* **Problem statement**: From the line containing "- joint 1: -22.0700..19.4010" through the last line of the data, return those lines exactly as written and nothing more.

* **Data excerpt**:
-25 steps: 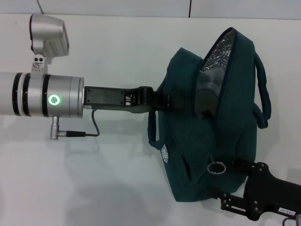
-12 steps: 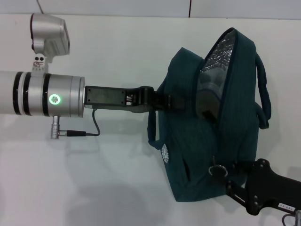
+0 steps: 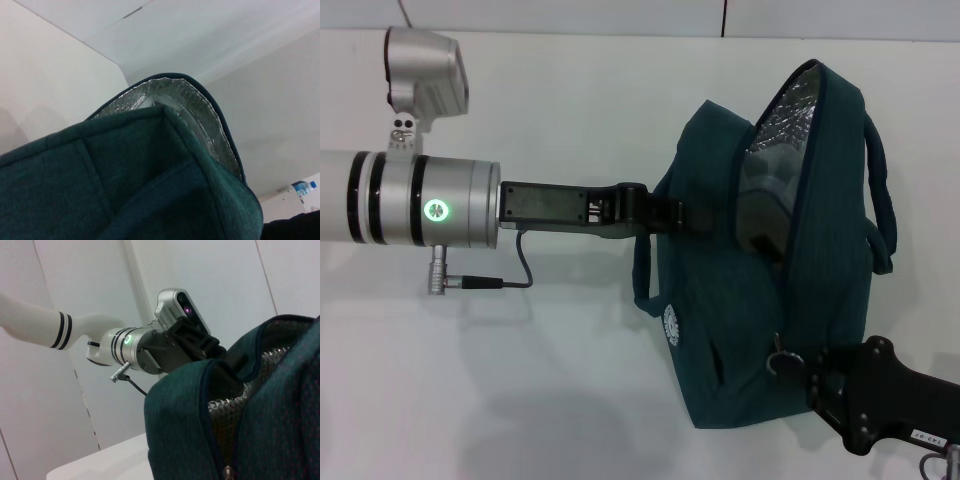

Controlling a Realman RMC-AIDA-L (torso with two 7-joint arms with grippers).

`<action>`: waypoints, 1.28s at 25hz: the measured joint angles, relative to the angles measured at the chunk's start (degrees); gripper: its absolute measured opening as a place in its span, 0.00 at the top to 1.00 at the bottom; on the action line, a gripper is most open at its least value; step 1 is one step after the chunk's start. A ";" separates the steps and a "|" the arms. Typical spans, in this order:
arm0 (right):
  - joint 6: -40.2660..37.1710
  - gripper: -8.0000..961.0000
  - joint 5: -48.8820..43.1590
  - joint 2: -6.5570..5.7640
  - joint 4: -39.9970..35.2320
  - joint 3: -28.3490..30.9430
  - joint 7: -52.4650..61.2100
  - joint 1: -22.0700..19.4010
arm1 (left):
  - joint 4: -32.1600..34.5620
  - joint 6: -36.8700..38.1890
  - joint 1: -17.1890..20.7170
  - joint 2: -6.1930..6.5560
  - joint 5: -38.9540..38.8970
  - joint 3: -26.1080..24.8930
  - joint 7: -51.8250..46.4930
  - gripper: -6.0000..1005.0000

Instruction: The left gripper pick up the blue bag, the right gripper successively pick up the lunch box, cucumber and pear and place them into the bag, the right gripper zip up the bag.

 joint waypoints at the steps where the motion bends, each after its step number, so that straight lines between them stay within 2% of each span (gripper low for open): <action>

* **Completed exercise**:
  - joint 1: -22.0700..19.4010
arm1 (left):
  - joint 4: -32.1600..34.5620
  - joint 6: -36.8700..38.1890
  - joint 1: -17.1890..20.7170
  - joint 2: -6.1930..6.5560
  - joint 5: -38.9540..38.8970
  - joint 3: -26.1080..24.8930
  - joint 7: -51.8250..46.4930
  - gripper: -6.0000..1005.0000

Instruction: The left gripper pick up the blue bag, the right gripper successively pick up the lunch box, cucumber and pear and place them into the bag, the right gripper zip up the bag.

 joint waypoints at the steps where the motion bends, each after its step number, so that straight lines between them stay within 2% of each span (gripper low for open): <action>

The given output is complete.